◆ **To do**: The answer must be every line from the listing that holds the string "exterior".

◆ **Available data**:
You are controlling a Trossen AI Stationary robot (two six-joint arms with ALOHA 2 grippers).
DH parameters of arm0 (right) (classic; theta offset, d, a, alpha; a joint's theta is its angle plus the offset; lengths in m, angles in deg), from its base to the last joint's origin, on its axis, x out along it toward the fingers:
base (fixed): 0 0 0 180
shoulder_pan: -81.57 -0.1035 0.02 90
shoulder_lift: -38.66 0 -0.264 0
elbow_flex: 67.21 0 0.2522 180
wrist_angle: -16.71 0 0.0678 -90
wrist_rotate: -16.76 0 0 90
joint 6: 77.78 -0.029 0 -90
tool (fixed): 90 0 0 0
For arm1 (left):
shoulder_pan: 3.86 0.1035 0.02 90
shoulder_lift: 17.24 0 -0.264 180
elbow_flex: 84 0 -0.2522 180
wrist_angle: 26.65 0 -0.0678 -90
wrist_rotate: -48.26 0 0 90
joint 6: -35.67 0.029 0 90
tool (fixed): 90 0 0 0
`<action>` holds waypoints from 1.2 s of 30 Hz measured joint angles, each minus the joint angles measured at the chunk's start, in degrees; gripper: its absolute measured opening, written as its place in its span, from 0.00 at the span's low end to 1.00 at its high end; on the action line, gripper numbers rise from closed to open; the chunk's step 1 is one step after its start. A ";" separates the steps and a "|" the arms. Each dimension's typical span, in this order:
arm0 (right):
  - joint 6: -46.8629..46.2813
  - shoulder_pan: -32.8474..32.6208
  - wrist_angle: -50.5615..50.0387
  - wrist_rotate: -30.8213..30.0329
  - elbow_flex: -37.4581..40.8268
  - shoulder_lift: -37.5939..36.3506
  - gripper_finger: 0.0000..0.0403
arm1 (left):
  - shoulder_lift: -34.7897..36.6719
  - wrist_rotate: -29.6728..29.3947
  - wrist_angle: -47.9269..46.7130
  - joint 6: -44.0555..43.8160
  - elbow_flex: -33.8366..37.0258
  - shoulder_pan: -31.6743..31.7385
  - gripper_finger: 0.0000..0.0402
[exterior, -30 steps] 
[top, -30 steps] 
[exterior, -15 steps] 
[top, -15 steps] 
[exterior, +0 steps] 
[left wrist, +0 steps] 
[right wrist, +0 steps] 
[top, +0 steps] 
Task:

◆ **Expected answer**:
[exterior, -30 steps] 
[exterior, -15 steps] 
[exterior, +0 steps] 

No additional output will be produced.